Iqbal Wahhab, founder of Borough Market’s Roast, which opened in October 2005, swam, but not without having to deal with some pretty awful reviews. He calculates that a particularly negative review from Giles Coren in The Times, who called it a “howling dog of a restaurant”, cost him £75,000 from cancelled Christmas bookings.

“I read all of the reviews,” says Wahhab. “I spent two years getting the idea together, so of course I had invested lots of emotional energy into it. In the end it came down to the roast potatoes, they didn’t really like our roast potatoes.” So, with a little help from food writer Tom Parker Bowles, Wahhab fixed the potato problem and the restaurant has been buzzing ever since. In the first year sales topped £2.5m, they have since grown to £6m in 2009.

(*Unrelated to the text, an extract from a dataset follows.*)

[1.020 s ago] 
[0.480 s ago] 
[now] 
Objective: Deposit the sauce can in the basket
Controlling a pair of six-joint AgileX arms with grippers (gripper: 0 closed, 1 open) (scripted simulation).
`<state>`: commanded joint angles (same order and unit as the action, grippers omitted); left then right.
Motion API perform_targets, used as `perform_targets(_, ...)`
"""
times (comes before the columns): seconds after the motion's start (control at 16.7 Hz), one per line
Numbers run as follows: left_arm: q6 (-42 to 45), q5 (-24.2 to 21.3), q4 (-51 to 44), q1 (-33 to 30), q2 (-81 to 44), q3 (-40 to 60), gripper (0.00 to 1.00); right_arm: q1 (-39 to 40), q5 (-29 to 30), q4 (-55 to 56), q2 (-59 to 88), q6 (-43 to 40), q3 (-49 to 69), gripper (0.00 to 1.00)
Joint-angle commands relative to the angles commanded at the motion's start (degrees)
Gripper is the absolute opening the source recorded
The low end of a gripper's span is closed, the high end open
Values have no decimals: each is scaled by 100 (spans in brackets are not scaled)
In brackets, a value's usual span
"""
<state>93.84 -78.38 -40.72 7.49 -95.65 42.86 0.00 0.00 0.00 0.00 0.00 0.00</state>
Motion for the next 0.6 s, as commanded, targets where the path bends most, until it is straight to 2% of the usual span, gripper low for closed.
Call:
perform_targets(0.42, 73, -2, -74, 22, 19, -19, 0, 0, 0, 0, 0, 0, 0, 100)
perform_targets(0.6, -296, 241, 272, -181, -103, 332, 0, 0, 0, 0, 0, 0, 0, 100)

Wahhab is waiting at the bar of Roast, chatting to staff; he eats breakfast there most days. “I eat in the restaurant because the view from the table is different from the view in the office. I can see what works and what doesn’t work from the point of view of the person dining here, not as its owner,” he says.

This was his second foray into the restaurant business. In 2001 he founded the Cinnamon Club, the Indian restaurant nestled in the shadows of Westminster.

Wahhab calls Roast, which specialises in British food, his own personal story. He moved with his parents to England from Bangladesh when he was eight months old and loved the traditional British food that he was served for school dinners. There was no history of business men in his family, but Wahhab realised he had a knack for selling at 11 years old. He was at a Balham grammar school in the 1970s, right at the peak of the National Front’s popularity. “It was a nasty time to be at school,” he recalls. As a way to avoid racist taunts he would sell pornographic magazines. “The boys in school who were part of the NF would steal the mags, I would pay 10p for them and then flog them to the other boys for 30p a copy.”

He speaks fast and with passion about his projects, and concedes that he has an “over-active imagination.” He is planning to open a branch of Roast To Go in Westfield, and he is also trying to design an iPhone app: “A Roast app would let you download the menu and the specials of the day.”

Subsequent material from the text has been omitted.